Fire up Android Studio and create a project with a Blank Activity.
User interface
The user interface is going to be simple - a LinearLayout
as the root view group, inside wich there will be a Button
which launches the Speech Recognition API, an EditText
that shows the Speech Recognition output as well as serves as input to Text-to-speech functionality, and another Button
to trigger Text-to-speech output.
The resultant XML file is as follows:
<?xml version="1.0" encoding="utf-8"?>
<LinearLayout xmlns:android="http://schemas.android.com/apk/res/android"
xmlns:tools="http://schemas.android.com/tools"
android:layout_width="match_parent"
android:layout_height="match_parent"
android:gravity="center"
android:orientation="vertical"
android:padding="24dp"
tools:context=".MainActivity">
<Button
android:id="@+id/btn_stt"
android:layout_width="wrap_content"
android:layout_height="wrap_content"
android:text="Speak" />
<EditText
android:id="@+id/et_text_input"
android:layout_width="match_parent"
android:layout_height="0dp"
android:layout_marginTop="24dp"
android:layout_marginBottom="24dp"
android:layout_weight="1"
android:gravity="center"
android:hint="Text from STT or for TTS goes here." />
<Button
android:id="@+id/btn_tts"
android:layout_width="wrap_content"
android:layout_height="wrap_content"
android:text="Listen" />
</LinearLayout>
Setting up speech recognition
The Speech Recognition API comes bundled with the Google Search app, and can be launched using an Intent. The result of this Intent holds the recognized text, which can be extracted from the result intent in onActivityResult
.
All the code beyond here is in Kotlin.
Firstly, let's define our request code constant.
companion object {
private const val REQUEST_CODE_STT = 1
}
Then, we'll attach an onClickListener
to our button, in which we will construct and launch the Speech Recognition Intent
.
btn_stt.setOnClickListener {
// Get the Intent action
val sttIntent = Intent(RecognizerIntent.ACTION_RECOGNIZE_SPEECH)
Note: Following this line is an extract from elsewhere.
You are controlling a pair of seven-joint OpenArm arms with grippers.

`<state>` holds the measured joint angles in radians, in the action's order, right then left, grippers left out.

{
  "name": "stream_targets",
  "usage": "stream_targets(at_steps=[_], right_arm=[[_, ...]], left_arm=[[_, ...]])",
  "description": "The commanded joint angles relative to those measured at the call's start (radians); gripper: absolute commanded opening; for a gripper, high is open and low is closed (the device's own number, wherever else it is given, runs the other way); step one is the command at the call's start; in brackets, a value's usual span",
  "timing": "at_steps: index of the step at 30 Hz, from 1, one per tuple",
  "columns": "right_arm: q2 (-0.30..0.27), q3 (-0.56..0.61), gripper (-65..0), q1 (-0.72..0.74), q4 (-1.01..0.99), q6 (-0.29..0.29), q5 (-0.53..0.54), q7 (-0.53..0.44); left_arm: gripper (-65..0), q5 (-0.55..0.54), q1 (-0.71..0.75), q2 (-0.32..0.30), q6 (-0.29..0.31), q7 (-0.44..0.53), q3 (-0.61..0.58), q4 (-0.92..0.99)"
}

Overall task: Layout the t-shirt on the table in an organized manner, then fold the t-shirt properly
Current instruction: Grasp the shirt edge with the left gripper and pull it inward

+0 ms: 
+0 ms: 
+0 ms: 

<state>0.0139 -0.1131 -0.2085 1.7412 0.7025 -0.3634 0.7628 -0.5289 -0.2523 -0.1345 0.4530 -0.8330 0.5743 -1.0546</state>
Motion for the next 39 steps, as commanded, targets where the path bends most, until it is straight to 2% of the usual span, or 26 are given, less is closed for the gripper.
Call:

// Language model defines the purpose, there are special models for other use cases, like search.
sttIntent.putExtra(RecognizerIntent.EXTRA_LANGUAGE_MODEL, RecognizerIntent.LANGUAGE_MODEL_FREE_FORM)
// Adding an extra language, you can use any language from the Locale class.
sttIntent.putExtra(RecognizerIntent.EXTRA_LANGUAGE, Locale.getDefault())
// Text that shows up on the Speech input prompt.
sttIntent.putExtra(RecognizerIntent.EXTRA_PROMPT, "Speak now!")
try {
// Start the intent for a result, and pass in our request code.
startActivityForResult(sttIntent, REQUEST_CODE_STT)
} catch (e: ActivityNotFoundException) {
// Handling error when the service is not available.
e.printStackTrace()
Toast.makeText(this, "Your device does not support STT.", Toast.LENGTH_LONG).show()
}
}
The above code will launch the Speech Recognition API. But how do we get the result? We'll override the activity's onActivityResult
and get the recognized text.
override fun onActivityResult(requestCode: Int, resultCode: Int, data: Intent?) {
super.onActivityResult(requestCode, resultCode, data)
when (requestCode) {
// Handle the result for our request code.
REQUEST_CODE_STT -> {
// Safety checks to ensure data is available.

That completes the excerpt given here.